|Brachial plexus. Klumpke paralysis primarily affects C8 and T1.|
|Classification and external resources|
Klumpke's paralysis (or Klumpke's palsy or Dejerine–Klumpke palsy) is a variety of partial palsy of the lower roots of the brachial plexus. The brachial plexus is a network of spinal nerves that originates in the back of the neck, extends through the axilla (armpit), and gives rise to nerves to the upper limb. (see picture - click to enlarge). It is named after Augusta Déjerine-Klumpke.
Symptoms include intrinsic minus hand deformity, paralysis of intrinsic hand muscles, and C8/T1 Dermatome distribution numbness. Involvement of T1 may result in Horner's syndrome, with ptosis, and miosis. Weakness or lack of ability to use specific muscles of the shoulder or arm. It can be contrasted to Erb-Duchenne's palsy, which affects C5 and C6.
Klumpke's paralysis is a form of paralysis involving the muscles of the forearm and hand, resulting from a brachial plexus injury in which the eighth cervical (C8) and first thoracic (T1) nerves are injured either before or after they have joined to form the lower trunk. The subsequent paralysis affects, principally, the intrinsic muscles of the hand (notably the interossei, thenar and hypothenar muscles) and the flexors of the wrist and fingers (notably flexor carpi ulnaris and ulnar half of the flexor digitorum profundus). Forearm pronators and wrist flexors may be involved, as may dilators of the iris and elevators of the eyelid (both of which may be seen in the case of associated Horner's syndrome).
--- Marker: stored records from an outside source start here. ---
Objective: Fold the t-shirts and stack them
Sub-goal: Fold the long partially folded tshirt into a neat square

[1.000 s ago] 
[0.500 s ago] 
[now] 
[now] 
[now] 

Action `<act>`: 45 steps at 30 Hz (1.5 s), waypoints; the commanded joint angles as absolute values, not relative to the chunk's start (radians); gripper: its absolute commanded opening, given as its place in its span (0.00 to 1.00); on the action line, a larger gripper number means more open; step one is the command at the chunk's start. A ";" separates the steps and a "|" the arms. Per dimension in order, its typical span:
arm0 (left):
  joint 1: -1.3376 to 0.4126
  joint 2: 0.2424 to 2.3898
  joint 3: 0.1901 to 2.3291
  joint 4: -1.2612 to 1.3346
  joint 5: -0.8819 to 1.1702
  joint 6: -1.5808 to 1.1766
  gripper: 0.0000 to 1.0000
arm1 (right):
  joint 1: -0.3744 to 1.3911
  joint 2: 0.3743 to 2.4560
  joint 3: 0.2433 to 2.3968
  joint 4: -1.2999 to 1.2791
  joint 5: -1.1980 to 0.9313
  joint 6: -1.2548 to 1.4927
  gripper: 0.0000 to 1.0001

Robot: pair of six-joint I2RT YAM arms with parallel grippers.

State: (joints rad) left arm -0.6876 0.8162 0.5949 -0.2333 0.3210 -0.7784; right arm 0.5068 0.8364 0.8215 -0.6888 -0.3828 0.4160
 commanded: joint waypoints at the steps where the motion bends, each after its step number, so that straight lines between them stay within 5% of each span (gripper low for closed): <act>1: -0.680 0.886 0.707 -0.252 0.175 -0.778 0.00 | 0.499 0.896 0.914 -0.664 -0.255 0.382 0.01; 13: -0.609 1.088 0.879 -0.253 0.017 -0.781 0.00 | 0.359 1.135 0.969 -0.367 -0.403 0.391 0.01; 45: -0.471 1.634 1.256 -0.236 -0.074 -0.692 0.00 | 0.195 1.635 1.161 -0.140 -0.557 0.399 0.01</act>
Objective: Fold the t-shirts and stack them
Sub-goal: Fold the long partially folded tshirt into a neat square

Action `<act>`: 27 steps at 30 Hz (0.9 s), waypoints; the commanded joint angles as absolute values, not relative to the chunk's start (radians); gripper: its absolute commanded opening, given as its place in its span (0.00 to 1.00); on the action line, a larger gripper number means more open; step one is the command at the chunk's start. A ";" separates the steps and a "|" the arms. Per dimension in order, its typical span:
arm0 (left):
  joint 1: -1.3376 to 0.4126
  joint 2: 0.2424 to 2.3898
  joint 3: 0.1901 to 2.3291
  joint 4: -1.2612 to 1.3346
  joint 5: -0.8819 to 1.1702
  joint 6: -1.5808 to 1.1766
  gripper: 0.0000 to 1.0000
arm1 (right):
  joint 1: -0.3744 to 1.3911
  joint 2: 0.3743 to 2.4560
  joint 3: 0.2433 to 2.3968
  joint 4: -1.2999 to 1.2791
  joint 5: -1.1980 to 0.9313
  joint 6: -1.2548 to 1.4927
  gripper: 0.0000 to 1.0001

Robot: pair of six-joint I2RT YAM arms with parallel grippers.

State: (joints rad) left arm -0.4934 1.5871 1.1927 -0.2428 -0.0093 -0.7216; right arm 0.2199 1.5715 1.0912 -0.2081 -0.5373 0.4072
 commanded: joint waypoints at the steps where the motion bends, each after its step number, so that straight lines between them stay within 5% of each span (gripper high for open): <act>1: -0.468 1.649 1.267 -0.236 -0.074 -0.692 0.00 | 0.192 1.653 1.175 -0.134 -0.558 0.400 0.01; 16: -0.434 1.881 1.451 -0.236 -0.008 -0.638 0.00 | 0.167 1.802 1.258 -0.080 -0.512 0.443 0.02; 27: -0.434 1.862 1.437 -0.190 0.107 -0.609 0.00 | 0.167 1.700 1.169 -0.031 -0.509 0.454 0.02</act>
The classic presentation of Klumpke's palsy is the “claw hand” where the forearm is supinated and the wrist and fingers are flexed. If Horner syndrome is present, there is miosis (constriction of the pupils) in the affected eye.
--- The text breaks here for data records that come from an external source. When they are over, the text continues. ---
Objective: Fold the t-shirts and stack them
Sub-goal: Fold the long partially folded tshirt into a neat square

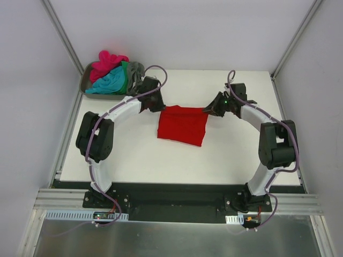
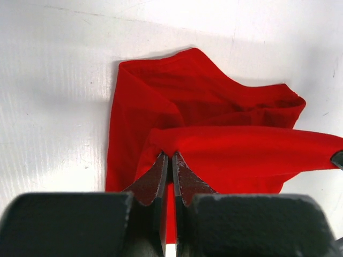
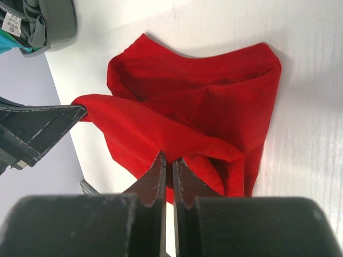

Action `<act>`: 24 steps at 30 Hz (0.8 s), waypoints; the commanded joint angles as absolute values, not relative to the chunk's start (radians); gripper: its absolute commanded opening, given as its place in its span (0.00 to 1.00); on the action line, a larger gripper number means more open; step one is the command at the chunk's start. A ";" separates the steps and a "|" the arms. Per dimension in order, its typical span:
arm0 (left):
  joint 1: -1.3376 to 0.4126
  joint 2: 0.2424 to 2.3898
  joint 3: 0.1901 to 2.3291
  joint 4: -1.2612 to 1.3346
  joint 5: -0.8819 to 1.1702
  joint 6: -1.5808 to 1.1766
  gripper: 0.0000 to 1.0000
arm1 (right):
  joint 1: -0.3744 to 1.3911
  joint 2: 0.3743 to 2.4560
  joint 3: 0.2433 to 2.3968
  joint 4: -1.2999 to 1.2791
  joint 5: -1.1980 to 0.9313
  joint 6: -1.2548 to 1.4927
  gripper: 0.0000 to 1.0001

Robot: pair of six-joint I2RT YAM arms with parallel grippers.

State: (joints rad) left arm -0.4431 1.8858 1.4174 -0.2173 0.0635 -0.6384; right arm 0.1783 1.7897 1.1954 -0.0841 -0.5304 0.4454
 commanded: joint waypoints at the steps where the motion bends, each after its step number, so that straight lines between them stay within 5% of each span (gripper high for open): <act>1: -0.434 1.868 1.439 -0.190 0.104 -0.611 0.00 | 0.167 1.695 1.166 -0.031 -0.500 0.454 0.02; 4: -0.434 1.884 1.445 -0.192 0.107 -0.609 0.00 | 0.163 1.706 1.161 -0.032 -0.489 0.469 0.04; 6: -0.434 1.893 1.450 -0.190 0.110 -0.606 0.08 | 0.158 1.720 1.161 -0.032 -0.483 0.485 0.14; 8: -0.434 1.891 1.448 -0.192 0.104 -0.598 0.27 | 0.156 1.729 1.172 -0.034 -0.474 0.488 0.29; 10: -0.434 1.881 1.451 -0.192 0.109 -0.583 0.53 | 0.153 1.724 1.184 -0.052 -0.459 0.482 0.31; 13: -0.434 1.839 1.442 -0.192 0.123 -0.555 0.80 | 0.156 1.666 1.192 -0.115 -0.381 0.439 0.63; 15: -0.434 1.795 1.418 -0.192 0.109 -0.546 0.99 | 0.163 1.606 1.175 -0.141 -0.325 0.401 0.69; 20: -0.436 1.691 1.333 -0.183 0.150 -0.541 0.99 | 0.192 1.497 1.118 -0.150 -0.325 0.333 0.96; 24: -0.456 1.622 1.194 -0.071 0.308 -0.545 0.99 | 0.245 1.512 1.134 -0.153 -0.392 0.298 0.96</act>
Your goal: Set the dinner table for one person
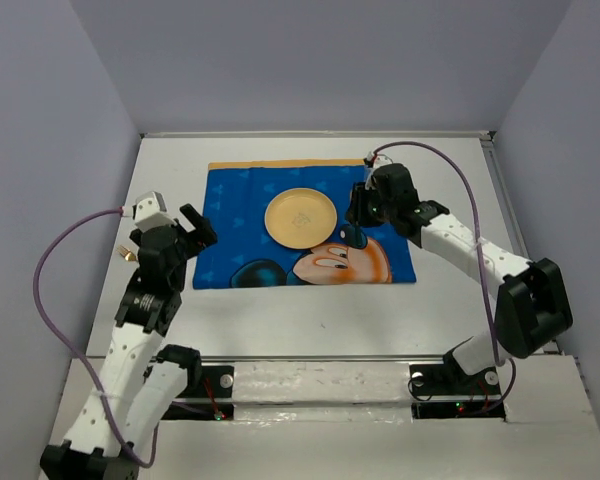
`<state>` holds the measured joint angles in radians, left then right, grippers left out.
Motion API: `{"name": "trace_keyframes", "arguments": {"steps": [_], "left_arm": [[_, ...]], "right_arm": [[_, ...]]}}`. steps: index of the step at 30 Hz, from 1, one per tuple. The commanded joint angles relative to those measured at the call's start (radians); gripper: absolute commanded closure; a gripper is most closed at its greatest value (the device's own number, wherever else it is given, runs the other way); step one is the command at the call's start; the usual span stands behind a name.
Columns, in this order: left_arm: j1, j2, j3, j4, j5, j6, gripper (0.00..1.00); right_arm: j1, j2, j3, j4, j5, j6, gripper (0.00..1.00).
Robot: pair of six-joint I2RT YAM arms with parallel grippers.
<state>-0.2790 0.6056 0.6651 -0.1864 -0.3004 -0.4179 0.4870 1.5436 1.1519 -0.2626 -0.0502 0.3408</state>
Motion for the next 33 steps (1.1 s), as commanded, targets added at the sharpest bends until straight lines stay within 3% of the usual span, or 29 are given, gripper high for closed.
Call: {"name": "trace_keyframes", "arguments": {"steps": [1,5,13,17,23,30,33], "left_arm": [[0.157,0.100,0.007,-0.018,0.004,-0.044,0.01],[0.362,0.193,-0.005,-0.022,0.014,-0.041,0.01],[0.543,0.382,-0.019,-0.042,-0.017,-0.085,0.01],[0.604,0.515,-0.005,-0.053,-0.002,-0.094,0.01],[0.692,0.562,-0.035,0.021,0.089,-0.143,0.09],[0.712,0.677,0.004,0.065,0.053,-0.150,0.10],[0.710,0.730,0.010,0.091,0.067,-0.163,0.18]], "right_arm": [[0.018,-0.083,-0.099,0.069,-0.102,-0.019,0.61],[0.018,-0.168,-0.177,0.117,-0.177,-0.008,0.61],[0.018,-0.186,-0.208,0.163,-0.206,0.001,0.61],[0.018,-0.198,-0.218,0.174,-0.214,0.003,0.61],[0.018,-0.226,-0.228,0.180,-0.249,0.010,0.61],[0.018,-0.241,-0.238,0.187,-0.258,0.015,0.61],[0.018,-0.234,-0.236,0.189,-0.249,0.018,0.61]]}}
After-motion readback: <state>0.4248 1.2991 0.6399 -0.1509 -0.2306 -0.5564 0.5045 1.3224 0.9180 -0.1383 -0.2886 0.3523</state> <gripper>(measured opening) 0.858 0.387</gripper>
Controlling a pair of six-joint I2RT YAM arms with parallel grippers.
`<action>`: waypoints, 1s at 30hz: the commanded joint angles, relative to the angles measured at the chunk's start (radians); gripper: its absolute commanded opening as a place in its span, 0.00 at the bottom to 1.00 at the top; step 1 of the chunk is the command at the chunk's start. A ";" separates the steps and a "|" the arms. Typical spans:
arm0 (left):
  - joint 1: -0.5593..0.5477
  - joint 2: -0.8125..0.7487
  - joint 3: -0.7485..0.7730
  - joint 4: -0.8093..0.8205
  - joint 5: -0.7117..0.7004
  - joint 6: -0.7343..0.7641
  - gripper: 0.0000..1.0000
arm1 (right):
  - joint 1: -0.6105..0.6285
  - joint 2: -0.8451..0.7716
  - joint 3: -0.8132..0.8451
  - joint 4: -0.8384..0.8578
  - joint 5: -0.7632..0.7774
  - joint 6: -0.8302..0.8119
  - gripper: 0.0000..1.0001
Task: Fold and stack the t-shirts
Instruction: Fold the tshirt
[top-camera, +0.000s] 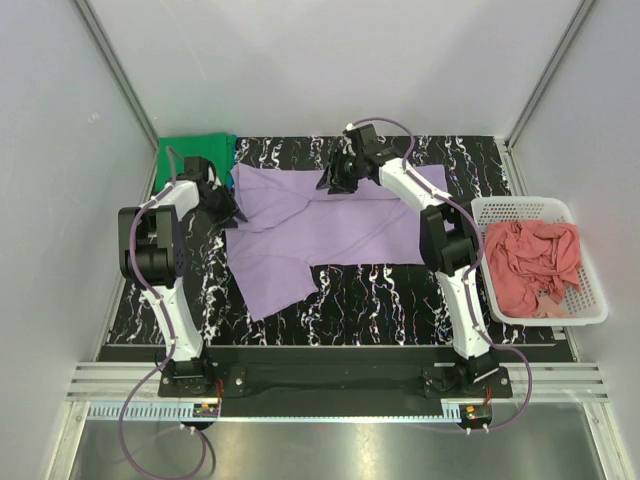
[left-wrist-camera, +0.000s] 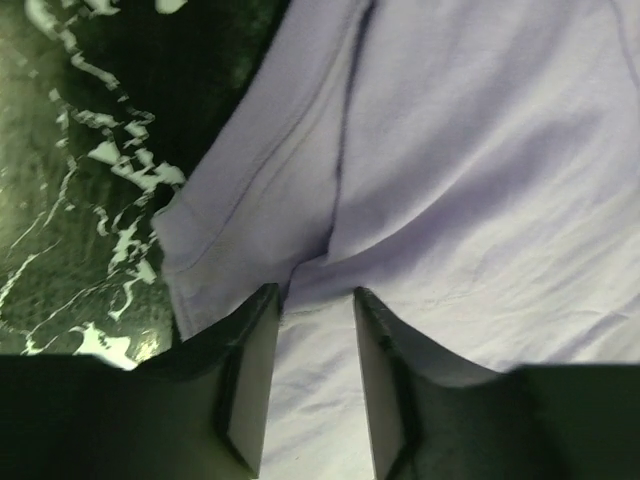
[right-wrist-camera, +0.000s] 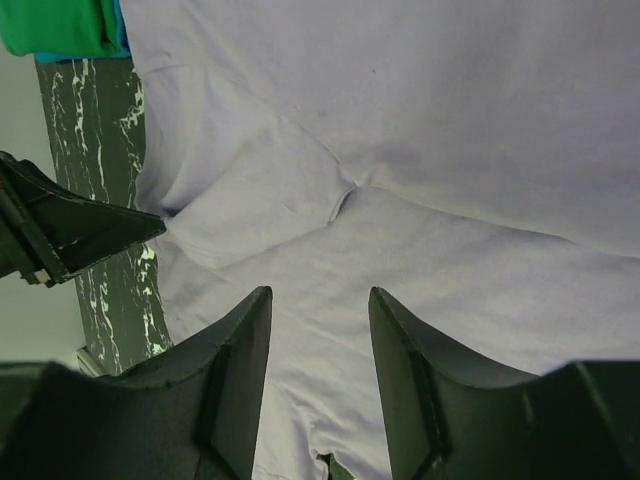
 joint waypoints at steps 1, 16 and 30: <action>-0.006 -0.012 0.033 0.073 0.066 -0.017 0.36 | 0.022 0.002 0.035 0.058 -0.040 0.025 0.52; 0.009 -0.039 0.077 0.254 0.268 -0.436 0.00 | 0.102 0.026 0.017 0.124 -0.054 -0.046 0.60; 0.034 0.092 0.145 0.560 0.350 -0.809 0.00 | 0.203 0.077 0.054 0.128 0.121 -0.322 0.52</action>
The injury can result from difficulties in childbirth. The most common aetiological mechanism is caused by a traumatic vaginal delivery. The risk is greater when the mother is small or when the infant is of large weight. Risk of injury to the lower brachial plexus results from traction on an abducted arm, as with an infant being pulled from the birth canal by an extended arm above the head or with someone catching themselves by a branch as they fall from a tree. Lower brachial plexus injuries should be distinguished from upper brachial plexus injuries, which can also result from birth trauma but give a different syndrome of weakness known as Erb's palsy. Other trauma, such as motorcycle accidents, that have similar spinal cord injuries to C-8 & T-1, also show the same symptoms of Klumpke's paralysis.
Electromyography and nerve conduction velocity testing can help to diagnose the location and severity of the lesion. Otherwise, the diagnosis is one made clinically after a thorough neurologic exam.
Treatment effectiveness varies depending on the initial severity of the injury. Physiotherapy is used to increase strength of muscle and improve muscle functions. Electrical modalities such as electric nerve stimulation can also be used.
Occupational Therapy to provide exercises and coping mechanisms to improve the patient's ability to perform activities of daily living. Goals of therapy are to improve tactile sensation, proprioception, and range of motion.
Acute treatment of a severe injury will involve repositioning and splinting or casting of the extremity.
Klumpke Palsy is listed as a 'rare disease' by the Office of Rare Diseases (ORD) of the National Institutes of Health (NIH). This means that Klumpke palsy, or a subtype of Klumpke palsy, affects fewer than 200,000 people in the US population.